Bizim kaybetmemizin esas nedeni - Eray Erdal yazıyor

Odin’in Oglu; Thor

Eray Erdal

Biz önlemlerimizi Odin’in oğlu Thor’u durdurmak için yapmıştık,
Öyle ya,
Bizi anlatılan en büyük İskandinav efsanesi Thor idi…
Ama bu gece başımıza
Sigurd’un oğlu Ragnar bela oldu.
Attığı iki golle, bizi Fransa zaferinin rüyasından uyandırdı!

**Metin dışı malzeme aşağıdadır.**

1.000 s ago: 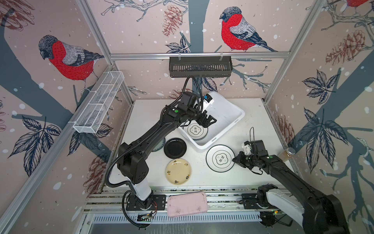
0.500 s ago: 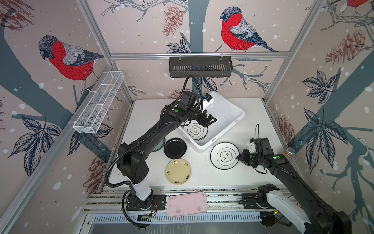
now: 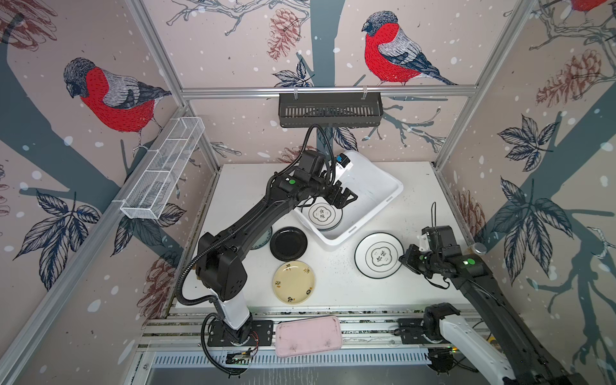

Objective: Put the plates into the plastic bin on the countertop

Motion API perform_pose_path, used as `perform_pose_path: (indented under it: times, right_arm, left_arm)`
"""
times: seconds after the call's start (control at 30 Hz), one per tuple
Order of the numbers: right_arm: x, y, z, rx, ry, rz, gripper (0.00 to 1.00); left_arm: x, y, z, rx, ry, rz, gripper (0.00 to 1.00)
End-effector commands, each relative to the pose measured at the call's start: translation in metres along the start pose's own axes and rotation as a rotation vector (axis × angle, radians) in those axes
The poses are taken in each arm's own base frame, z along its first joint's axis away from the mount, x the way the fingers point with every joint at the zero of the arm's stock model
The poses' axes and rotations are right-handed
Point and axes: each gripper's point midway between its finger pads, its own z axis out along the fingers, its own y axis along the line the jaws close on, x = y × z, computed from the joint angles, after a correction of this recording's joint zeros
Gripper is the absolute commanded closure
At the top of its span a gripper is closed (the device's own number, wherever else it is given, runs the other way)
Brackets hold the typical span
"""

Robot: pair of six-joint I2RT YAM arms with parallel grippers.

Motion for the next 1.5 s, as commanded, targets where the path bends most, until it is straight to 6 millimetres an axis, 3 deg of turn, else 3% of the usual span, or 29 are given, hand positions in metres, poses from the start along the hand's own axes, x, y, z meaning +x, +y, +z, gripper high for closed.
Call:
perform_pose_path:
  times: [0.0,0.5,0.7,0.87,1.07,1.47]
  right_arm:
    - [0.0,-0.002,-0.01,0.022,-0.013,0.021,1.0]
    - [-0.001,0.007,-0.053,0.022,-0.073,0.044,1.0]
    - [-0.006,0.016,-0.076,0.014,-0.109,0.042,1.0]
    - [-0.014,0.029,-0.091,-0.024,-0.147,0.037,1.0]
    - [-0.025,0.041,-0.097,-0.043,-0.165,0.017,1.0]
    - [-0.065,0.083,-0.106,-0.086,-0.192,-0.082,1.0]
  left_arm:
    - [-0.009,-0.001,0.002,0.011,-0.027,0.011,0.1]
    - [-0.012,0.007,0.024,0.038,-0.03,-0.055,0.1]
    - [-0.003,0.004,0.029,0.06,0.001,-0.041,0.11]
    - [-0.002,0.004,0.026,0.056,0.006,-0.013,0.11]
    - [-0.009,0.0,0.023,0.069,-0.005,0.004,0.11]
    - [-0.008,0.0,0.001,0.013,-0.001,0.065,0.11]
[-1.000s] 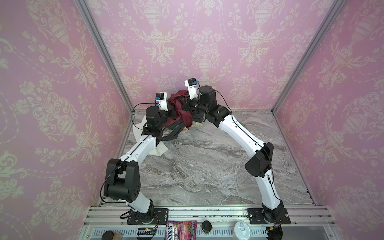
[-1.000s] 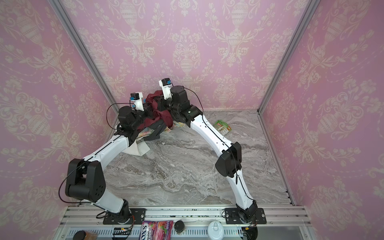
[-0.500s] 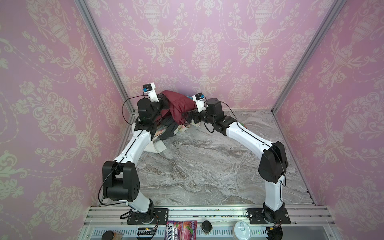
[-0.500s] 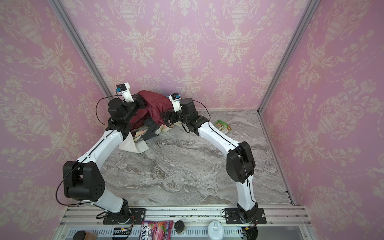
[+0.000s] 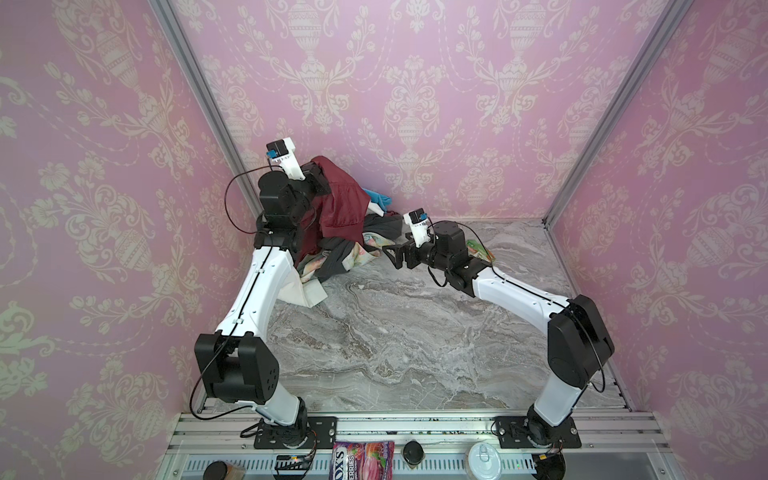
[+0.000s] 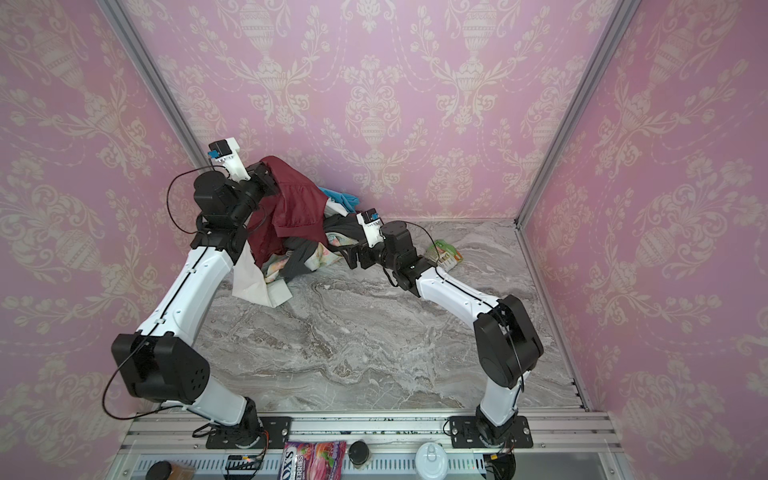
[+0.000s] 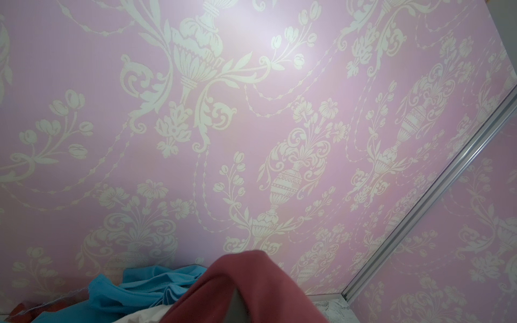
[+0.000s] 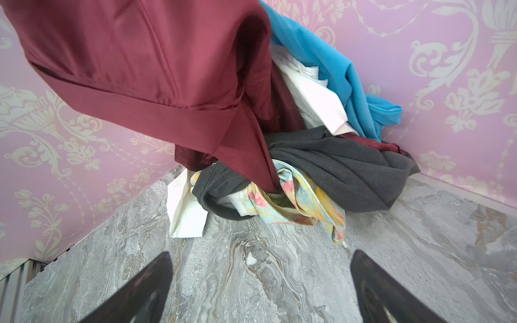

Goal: Pick out a specific cloth from the pile

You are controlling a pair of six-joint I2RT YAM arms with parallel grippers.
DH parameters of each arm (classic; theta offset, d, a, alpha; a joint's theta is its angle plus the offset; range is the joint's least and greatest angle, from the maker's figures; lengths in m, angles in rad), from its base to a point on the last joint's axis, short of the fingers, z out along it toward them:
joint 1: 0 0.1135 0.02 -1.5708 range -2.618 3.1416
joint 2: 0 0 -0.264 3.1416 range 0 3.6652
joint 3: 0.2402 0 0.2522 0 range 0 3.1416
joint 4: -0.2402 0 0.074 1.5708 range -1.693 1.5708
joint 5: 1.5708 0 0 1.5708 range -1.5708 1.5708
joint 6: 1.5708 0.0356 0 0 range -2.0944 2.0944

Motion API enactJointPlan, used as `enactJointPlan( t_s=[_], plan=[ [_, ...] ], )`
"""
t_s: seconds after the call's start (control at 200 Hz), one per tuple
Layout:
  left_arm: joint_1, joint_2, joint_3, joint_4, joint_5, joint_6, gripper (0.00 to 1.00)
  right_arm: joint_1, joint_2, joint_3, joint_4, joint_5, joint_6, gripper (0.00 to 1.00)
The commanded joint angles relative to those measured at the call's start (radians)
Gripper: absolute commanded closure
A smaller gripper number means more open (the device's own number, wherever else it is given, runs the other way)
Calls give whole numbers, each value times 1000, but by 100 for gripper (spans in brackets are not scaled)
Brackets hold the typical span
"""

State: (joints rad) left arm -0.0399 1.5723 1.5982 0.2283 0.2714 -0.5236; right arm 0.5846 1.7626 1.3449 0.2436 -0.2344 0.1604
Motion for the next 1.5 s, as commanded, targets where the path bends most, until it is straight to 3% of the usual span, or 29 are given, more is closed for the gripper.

Maça girmeden önce kısa bir bilgilendirme yapalım,
Çoğumuzun aklında olan bir sorunun cevabını verelim,
Neden bu İzlandalıların soy isimleri “SON” ile bitiyor?
Öncelikle şunu söyleyelim,
İzlanda’da aslında bizim bildiğimiz manada soy isim olayı yok,
Çocuklar isimlerinden sonra babalarının adları ile anılıyorlar.
Baba’nın adına bir “s” harfi ekleniyor ve “son” geliyor,
Babanın adı Ali ise çocuğun soyadı Ali+s+son oluyor.
Çocuk kız ise “son” yerine “dottir” eki geliyor.
Yani bizim keyfimizi kaçıran oyuncunun örneğinde
Sigurd’un oğlu Ragnar…

İnsanın tadı kaçınca ne yazacağını da bilmiyor,
Gece zaten Azerbaycan’ın Slovakya karşısında aldığı hezimetle
Keyifsiz başlamıştı…
Türkiye’de ise Fransa zaferi sonrası
İzlanda karşında hedef 3 puan idi.
Zaten maç öncesi oyuncularımıza yapılanlardan dolayı
Ortam gergin, futbolcular gayet motive idi!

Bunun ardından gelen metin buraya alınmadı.